> **Work request**
Reproduce precisely the lines between the start of the data below and the line with "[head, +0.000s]", both included.

> **Supplied material**
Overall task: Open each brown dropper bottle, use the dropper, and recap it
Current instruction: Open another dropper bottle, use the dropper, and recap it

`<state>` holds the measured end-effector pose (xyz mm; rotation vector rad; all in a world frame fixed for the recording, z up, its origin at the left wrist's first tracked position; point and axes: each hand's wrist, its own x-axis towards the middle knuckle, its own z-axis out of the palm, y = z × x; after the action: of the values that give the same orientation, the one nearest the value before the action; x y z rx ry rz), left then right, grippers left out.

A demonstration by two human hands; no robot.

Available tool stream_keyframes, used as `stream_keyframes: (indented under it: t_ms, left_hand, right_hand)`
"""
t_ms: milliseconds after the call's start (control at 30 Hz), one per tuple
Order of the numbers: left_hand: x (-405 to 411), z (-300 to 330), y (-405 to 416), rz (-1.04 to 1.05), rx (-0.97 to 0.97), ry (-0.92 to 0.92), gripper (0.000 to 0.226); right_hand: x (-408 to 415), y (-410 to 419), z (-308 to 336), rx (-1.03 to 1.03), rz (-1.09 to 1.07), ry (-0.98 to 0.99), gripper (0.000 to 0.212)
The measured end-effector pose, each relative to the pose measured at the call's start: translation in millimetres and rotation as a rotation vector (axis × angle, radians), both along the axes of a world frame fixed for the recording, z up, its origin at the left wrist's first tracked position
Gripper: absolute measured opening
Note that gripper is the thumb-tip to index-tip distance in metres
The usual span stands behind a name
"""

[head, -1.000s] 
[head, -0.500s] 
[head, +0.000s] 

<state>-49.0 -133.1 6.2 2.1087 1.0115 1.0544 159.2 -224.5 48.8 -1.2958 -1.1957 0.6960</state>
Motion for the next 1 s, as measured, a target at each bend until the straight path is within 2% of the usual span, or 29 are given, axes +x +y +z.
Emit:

> **Output for this exercise**
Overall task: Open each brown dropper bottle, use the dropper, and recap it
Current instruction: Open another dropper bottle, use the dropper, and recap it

`<state>` holds the measured end-effector pose (xyz mm; rotation vector rad; all in a world frame fixed for the recording, z up, its origin at the left wrist's first tracked position; point and axes: each hand's wrist, its own x-axis towards the middle knuckle, its own z-axis out of the palm, y = z × x; after the action: of the values that give the same orientation, the one nearest the value before the action; x y z rx ry rz), left then right, grippers left out.

A demonstration by two human hands; no robot.

Available tool stream_keyframes, used as `stream_keyframes: (indented under it: t_ms, left_hand, right_hand)`
"""
t_ms: milliseconds after the call's start (control at 30 Hz), one per tuple
Order of the numbers: left_hand: x (-405 to 411), z (-300 to 330), y (-405 to 416), rz (-1.04 to 1.05), rx (-0.97 to 0.97), ry (-0.92 to 0.92), gripper (0.000 to 0.226); right_hand: x (-408 to 415), y (-410 to 419), z (-308 to 336), rx (-1.03 to 1.03), rz (-1.09 to 1.07), ry (-0.98 to 0.99), gripper (0.000 to 0.212)
The measured end-effector pose, each relative to the pose measured at the call's start: translation in millimetres and rotation as a rotation vector (axis × angle, radians), both along the axes of a world frame fixed for the recording, z up, its origin at the left wrist's first tracked position
Gripper: absolute measured opening
Note that gripper is the thumb-tip to index-tip distance in metres
The usual span stands behind a name
"""

[head, -1.000s] 
[head, -0.500s] 
[head, +0.000s] 

That completes the answer.